»»

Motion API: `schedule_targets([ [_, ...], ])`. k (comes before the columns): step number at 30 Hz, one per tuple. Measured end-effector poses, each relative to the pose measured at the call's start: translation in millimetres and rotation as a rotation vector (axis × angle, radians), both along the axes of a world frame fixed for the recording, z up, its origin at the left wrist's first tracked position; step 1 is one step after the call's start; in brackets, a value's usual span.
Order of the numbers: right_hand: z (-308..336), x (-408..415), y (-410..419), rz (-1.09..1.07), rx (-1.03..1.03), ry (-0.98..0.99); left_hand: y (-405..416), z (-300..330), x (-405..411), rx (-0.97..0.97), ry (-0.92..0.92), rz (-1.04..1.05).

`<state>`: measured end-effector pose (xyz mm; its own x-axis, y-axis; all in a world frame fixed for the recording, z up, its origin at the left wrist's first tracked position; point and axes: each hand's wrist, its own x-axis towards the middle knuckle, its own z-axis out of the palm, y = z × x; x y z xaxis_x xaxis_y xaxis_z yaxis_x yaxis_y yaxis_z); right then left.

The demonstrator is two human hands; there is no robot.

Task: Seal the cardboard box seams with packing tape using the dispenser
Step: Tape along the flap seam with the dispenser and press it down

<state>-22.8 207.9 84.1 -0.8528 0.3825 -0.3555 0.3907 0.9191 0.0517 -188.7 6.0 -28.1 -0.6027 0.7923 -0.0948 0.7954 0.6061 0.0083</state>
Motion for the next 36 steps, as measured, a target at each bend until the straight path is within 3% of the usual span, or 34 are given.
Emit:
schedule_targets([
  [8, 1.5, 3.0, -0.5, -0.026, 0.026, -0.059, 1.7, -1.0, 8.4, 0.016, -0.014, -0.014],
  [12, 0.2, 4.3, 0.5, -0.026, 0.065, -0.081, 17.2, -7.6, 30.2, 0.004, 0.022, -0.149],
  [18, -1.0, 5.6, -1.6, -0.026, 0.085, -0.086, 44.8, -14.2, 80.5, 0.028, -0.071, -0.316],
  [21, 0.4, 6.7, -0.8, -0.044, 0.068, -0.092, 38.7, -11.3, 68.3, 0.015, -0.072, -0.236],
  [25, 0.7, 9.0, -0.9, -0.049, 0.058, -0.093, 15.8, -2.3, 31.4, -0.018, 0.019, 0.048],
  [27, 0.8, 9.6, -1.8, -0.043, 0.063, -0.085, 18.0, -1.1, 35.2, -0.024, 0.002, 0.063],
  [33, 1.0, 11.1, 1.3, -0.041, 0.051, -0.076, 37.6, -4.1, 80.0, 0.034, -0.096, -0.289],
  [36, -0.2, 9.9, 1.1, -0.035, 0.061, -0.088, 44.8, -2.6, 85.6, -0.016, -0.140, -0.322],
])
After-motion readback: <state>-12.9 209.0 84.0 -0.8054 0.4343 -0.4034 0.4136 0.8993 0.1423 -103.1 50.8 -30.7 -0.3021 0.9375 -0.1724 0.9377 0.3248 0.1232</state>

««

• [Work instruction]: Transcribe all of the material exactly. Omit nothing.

• [Your response]:
Motion API: `schedule_targets([ [_, ...], ])`. k (comes before the columns): step number at 30 Hz, one per tuple. Measured end-effector poses, each relative to the pose measured at the call's start: translation in millimetres and rotation as a rotation vector (axis × angle, radians), both along the axes of a world frame fixed for the recording, z up, its origin at the left wrist's first tracked position; step 1 is one step after the call's start; in brackets, a value's usual span.
Order of the numbers: right_hand: z (-308..336), x (-408..415), y (-410..419), rz (-1.09..1.07), rx (-1.03..1.03), ry (-0.98..0.99); left_hand: y (-405..416), z (-300..330), x (-405..411), rx (-0.97..0.97), ry (-0.92..0.92), rz (-1.04..1.05).

`<state>`: measured end-effector pose (xyz mm; its own x-axis, y-axis; all in a world frame fixed for the recording, z up, its origin at the left wrist's first tracked position; point and axes: each hand's wrist, its own x-axis towards the middle knuckle, its own z-axis out of the palm, y = z × x; x y z xaxis_x xaxis_y xaxis_z yaxis_x yaxis_y yaxis_z); right then left.

The demonstrator is two human hands; there is no robot.

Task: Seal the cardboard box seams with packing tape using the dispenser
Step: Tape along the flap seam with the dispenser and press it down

<state>-22.8 207.9 84.1 -0.8528 0.3825 -0.3555 0.3907 0.9191 0.0517 -188.7 6.0 -28.1 -0.6027 0.7923 -0.0948 0.7954 0.6061 0.0083</state>
Motion for the next 36 steps, as measured, a target at each bend until the straight path is within 3% of the usual span, or 34 are given.
Emit:
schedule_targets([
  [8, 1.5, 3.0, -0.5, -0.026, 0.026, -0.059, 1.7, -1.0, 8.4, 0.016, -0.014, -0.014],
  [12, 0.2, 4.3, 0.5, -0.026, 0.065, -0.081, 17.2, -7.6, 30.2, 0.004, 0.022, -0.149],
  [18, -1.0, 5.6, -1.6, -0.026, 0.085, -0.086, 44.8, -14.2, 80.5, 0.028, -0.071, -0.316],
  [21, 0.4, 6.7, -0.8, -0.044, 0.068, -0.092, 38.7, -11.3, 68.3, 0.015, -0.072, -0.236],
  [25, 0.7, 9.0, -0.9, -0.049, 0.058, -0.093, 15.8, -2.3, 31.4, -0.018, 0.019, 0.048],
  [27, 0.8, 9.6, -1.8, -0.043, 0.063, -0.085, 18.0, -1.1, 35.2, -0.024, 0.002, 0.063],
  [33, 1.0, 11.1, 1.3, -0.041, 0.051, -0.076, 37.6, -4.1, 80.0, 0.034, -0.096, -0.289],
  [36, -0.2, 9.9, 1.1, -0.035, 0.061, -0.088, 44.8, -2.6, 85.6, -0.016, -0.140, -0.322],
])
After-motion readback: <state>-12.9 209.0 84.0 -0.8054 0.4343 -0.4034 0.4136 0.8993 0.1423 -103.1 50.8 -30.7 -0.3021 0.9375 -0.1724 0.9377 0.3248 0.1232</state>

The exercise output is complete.